● **Records**:

══════

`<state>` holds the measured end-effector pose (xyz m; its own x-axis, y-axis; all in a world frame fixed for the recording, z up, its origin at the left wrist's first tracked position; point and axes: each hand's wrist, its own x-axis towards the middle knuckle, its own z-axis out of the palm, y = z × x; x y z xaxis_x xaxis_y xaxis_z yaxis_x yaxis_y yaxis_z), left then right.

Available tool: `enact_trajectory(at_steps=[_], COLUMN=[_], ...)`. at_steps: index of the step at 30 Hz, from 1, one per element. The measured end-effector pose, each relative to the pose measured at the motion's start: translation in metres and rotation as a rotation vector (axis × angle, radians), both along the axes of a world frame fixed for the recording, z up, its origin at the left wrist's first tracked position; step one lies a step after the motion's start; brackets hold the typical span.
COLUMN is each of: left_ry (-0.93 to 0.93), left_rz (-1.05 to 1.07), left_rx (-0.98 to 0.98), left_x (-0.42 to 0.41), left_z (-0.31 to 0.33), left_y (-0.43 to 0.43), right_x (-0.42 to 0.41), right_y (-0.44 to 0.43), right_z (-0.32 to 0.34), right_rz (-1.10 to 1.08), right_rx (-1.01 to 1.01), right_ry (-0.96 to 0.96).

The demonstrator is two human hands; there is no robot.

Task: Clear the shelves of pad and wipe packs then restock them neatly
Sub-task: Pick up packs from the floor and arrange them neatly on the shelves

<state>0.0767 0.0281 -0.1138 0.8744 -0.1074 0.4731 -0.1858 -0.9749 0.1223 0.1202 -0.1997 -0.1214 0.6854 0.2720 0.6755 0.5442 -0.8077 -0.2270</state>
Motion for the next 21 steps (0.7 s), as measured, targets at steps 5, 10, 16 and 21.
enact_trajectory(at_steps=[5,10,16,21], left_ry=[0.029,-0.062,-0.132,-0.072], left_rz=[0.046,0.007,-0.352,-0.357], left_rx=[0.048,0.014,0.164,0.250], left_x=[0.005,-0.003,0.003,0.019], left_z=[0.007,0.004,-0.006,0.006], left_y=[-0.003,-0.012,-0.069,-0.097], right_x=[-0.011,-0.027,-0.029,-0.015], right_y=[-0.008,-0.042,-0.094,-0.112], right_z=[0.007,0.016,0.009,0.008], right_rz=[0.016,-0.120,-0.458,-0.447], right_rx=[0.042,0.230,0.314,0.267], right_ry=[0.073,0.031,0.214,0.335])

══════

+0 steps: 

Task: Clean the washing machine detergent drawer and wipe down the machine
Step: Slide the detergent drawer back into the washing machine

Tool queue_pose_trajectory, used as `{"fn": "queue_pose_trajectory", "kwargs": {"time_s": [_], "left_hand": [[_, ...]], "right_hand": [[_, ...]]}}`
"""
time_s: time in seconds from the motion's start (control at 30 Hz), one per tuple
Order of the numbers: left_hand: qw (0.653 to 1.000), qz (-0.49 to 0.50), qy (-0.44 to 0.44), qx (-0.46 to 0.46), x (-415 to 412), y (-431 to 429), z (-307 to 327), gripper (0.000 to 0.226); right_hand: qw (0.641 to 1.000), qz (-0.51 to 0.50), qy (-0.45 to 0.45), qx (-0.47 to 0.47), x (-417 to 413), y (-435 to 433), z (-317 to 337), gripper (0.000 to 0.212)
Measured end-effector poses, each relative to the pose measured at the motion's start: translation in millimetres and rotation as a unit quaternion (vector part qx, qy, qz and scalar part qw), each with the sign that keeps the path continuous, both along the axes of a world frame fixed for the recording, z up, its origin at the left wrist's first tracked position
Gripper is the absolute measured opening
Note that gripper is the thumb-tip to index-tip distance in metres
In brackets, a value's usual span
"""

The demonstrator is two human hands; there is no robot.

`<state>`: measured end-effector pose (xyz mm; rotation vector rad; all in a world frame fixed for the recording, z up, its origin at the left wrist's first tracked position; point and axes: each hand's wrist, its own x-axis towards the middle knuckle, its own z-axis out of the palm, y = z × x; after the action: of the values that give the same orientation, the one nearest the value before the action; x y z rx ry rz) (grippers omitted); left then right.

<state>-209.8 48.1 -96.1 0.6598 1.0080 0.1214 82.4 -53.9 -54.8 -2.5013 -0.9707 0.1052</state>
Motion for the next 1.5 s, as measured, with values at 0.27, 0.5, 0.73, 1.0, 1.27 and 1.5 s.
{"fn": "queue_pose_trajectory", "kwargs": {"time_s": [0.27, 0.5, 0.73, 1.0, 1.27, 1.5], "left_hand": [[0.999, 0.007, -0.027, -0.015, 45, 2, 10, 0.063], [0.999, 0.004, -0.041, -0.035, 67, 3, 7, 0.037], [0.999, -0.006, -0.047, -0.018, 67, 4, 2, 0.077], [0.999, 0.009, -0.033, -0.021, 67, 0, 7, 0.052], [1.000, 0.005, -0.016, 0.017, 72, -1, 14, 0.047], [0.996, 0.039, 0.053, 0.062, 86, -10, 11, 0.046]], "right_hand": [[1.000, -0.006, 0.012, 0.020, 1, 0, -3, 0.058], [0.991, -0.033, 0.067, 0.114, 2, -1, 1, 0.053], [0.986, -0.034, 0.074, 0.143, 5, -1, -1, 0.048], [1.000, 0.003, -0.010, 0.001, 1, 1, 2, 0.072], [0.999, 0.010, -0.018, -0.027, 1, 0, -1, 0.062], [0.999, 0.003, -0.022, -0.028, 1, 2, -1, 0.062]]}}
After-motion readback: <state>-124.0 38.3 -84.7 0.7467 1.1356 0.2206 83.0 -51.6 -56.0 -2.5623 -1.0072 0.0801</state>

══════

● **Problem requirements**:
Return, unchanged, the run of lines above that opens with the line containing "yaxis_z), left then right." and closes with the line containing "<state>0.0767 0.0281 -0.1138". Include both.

● **Reply to the task**:
`<state>` holds the measured end-effector pose (xyz m; its own x-axis, y-axis; all in a world frame fixed for the recording, z up, its origin at the left wrist's first tracked position; point and axes: each hand's wrist, its own x-axis towards the middle knuckle, its own z-axis out of the palm, y = z × x; x y z xaxis_x xaxis_y xaxis_z yaxis_x yaxis_y yaxis_z), left then right.

Available tool: `enact_trajectory(at_steps=[_], COLUMN=[_], ...)`. at_steps: index of the step at 30 Hz, from 1, one per element. The measured end-effector pose, each relative to the pose measured at the motion's start: translation in metres and rotation as a rotation vector (axis × angle, radians), both along the axes of a world frame fixed for the recording, z up, its origin at the left wrist's first tracked position; step one lies a step after the motion's start; brackets hold the typical span.
COLUMN is each of: left_ry (-0.93 to 0.93), left_rz (-1.05 to 1.07), left_rx (-0.98 to 0.98), left_x (-0.42 to 0.41), left_z (-0.31 to 0.33), left_y (-0.43 to 0.43), right_x (-0.42 to 0.41), right_y (-0.44 to 0.43), right_z (-0.32 to 0.34), right_rz (-1.10 to 1.08), right_rx (-1.01 to 1.01), right_ry (-0.96 to 0.96).

The demonstrator is two human hands; there is no robot.

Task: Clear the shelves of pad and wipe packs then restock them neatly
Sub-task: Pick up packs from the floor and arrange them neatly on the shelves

<state>0.0767 0.0281 -0.1138 0.8744 -0.1074 0.4731 -0.1858 -0.9749 0.1223 0.1202 -0.1997 -0.1214 0.6854 0.2720 0.6755 0.5442 -0.8077 -0.2270</state>

Nothing more is needed to complete the output.